ACTIVITY >> Begin your copy at the line that holds "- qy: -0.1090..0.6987" and carry it through the final line of the data, writing out each line exactly and omitting pictures.

[STORED DATA Boundary: Start]

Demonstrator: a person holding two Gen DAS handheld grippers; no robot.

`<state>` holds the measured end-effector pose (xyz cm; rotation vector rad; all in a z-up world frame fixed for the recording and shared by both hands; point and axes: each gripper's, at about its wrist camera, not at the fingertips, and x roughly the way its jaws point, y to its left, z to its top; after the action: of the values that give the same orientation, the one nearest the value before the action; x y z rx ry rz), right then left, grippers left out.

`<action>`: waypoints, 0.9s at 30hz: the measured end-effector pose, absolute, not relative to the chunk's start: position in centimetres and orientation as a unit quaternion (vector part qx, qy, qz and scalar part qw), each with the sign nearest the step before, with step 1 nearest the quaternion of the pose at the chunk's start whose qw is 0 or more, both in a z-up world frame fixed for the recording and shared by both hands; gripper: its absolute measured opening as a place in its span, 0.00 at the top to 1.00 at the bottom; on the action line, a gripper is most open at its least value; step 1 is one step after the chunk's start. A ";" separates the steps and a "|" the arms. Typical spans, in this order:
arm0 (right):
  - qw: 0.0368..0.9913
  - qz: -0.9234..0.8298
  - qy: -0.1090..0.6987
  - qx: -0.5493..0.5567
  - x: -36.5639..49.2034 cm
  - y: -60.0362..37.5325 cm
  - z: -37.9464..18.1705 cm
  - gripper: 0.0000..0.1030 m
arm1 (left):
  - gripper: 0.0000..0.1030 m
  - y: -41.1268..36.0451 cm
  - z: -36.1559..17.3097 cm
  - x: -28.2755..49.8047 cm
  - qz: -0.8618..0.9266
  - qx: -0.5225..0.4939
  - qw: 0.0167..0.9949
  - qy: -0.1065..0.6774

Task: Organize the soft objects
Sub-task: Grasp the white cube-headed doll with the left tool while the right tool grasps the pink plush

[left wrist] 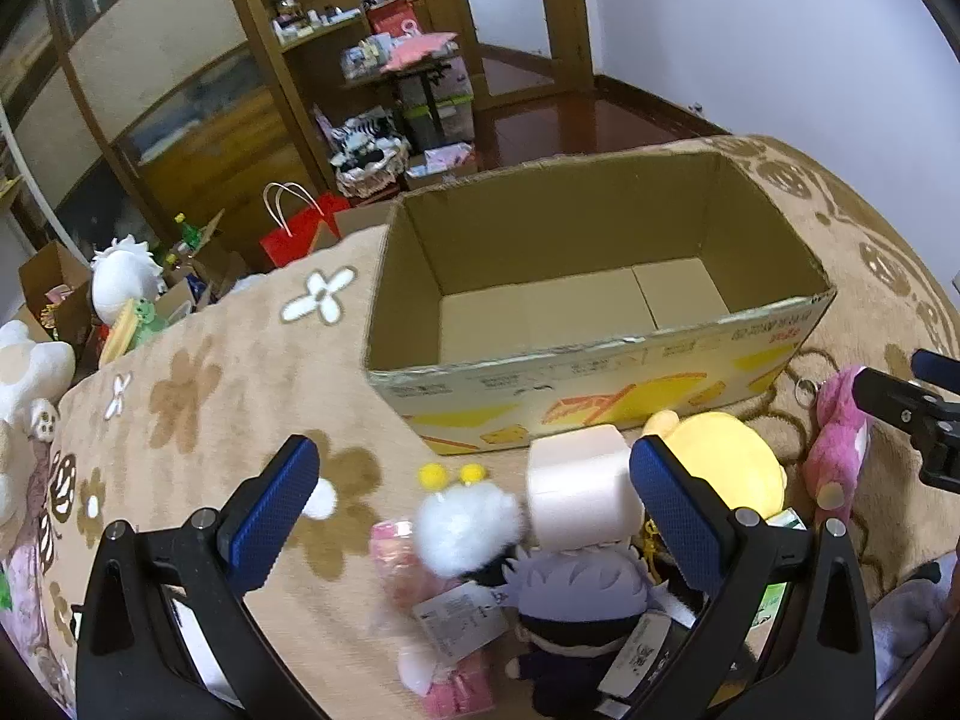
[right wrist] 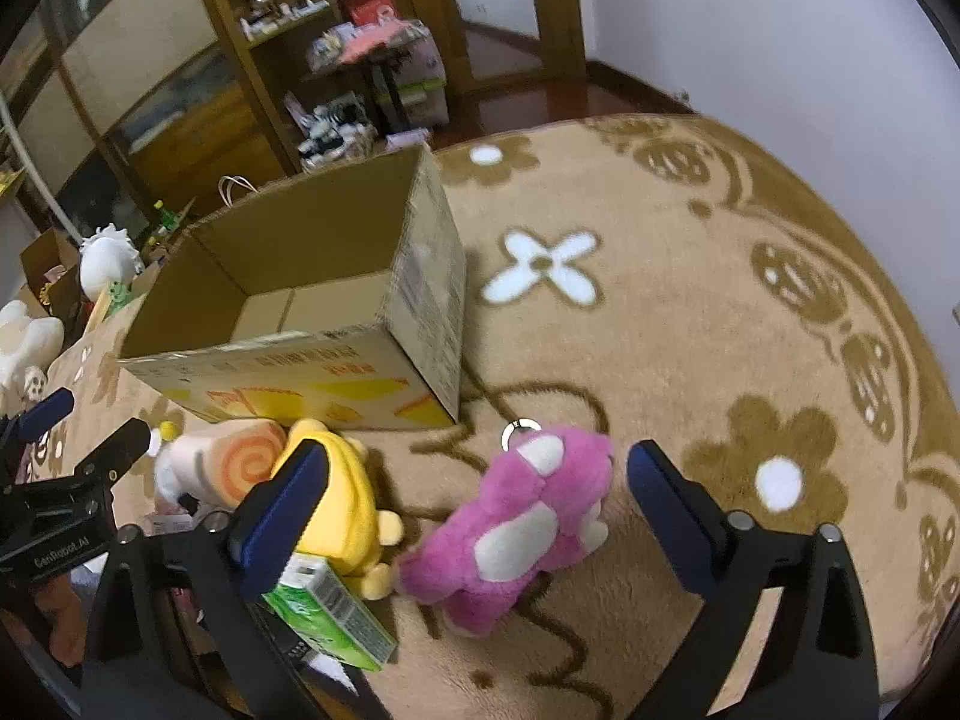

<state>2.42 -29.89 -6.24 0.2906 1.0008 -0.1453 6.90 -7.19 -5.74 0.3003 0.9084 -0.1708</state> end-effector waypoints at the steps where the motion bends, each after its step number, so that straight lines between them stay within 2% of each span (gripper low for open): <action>1: 0.861 -0.071 0.483 0.142 2.5 -30.0 -6.6 0.01 | 0.01 -7.4 -6.0 7.0 -0.083 0.145 0.882 0.440; 6: 0.841 -0.070 0.514 0.153 3.3 -30.3 -8.5 0.10 | 0.01 -8.4 -7.5 7.9 -0.093 0.145 0.871 0.460; 13: 0.812 -0.081 0.558 0.147 4.1 -30.1 -10.9 0.16 | 0.01 -9.5 -9.8 8.6 -0.106 0.158 0.852 0.488; 15: 0.810 -0.085 0.564 0.137 4.1 -30.0 -11.2 0.17 | 0.06 -10.0 -10.2 8.8 -0.111 0.159 0.848 0.493; 20: 0.803 -0.097 0.574 0.123 4.2 -30.2 -11.6 0.27 | 0.39 -10.4 -11.3 8.8 -0.130 0.149 0.831 0.521; 22: 0.801 -0.100 0.576 0.130 4.1 -30.6 -11.7 0.31 | 0.48 -10.6 -11.4 8.6 -0.141 0.141 0.827 0.526; 27: 0.801 -0.105 0.575 0.128 4.1 -30.8 -11.7 0.39 | 0.56 -11.0 -11.4 8.3 -0.143 0.147 0.830 0.519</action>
<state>4.14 -30.77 -11.68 0.2752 1.2331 -0.2250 8.28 -10.98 -11.38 0.3121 1.1017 -0.3043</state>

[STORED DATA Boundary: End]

RESPONSE >>
  - qy: -0.1090..0.6987
  - qx: -0.5493..0.5567
  - x: -36.5639..49.2034 cm
  - y: -60.0362..37.5325 cm
  - z: -37.9464..18.1705 cm
  - gripper: 0.0000..0.1030 m
arm1 (left):
  - gripper: 0.0000..0.1030 m
  - y: -41.1268..36.0451 cm
  - z: -36.1559..17.3097 cm
  - x: -28.2755..49.8047 cm
  - qz: -0.8618..0.9266
  - qx: -0.5225..0.4939
  - qw: 0.0167..0.9949
  - qy: -0.1065..0.6774

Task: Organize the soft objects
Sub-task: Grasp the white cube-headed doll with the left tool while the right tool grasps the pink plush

[left wrist] 
[right wrist] 

<state>2.42 -29.89 -6.24 0.2906 1.0008 -0.1453 6.90 -7.19 -5.74 0.3003 0.9084 -0.1708</state> end-effector waypoints at the steps where the motion bends, each after its step number, so that straight lines between them stay within 2% of each span (gripper low for open): <action>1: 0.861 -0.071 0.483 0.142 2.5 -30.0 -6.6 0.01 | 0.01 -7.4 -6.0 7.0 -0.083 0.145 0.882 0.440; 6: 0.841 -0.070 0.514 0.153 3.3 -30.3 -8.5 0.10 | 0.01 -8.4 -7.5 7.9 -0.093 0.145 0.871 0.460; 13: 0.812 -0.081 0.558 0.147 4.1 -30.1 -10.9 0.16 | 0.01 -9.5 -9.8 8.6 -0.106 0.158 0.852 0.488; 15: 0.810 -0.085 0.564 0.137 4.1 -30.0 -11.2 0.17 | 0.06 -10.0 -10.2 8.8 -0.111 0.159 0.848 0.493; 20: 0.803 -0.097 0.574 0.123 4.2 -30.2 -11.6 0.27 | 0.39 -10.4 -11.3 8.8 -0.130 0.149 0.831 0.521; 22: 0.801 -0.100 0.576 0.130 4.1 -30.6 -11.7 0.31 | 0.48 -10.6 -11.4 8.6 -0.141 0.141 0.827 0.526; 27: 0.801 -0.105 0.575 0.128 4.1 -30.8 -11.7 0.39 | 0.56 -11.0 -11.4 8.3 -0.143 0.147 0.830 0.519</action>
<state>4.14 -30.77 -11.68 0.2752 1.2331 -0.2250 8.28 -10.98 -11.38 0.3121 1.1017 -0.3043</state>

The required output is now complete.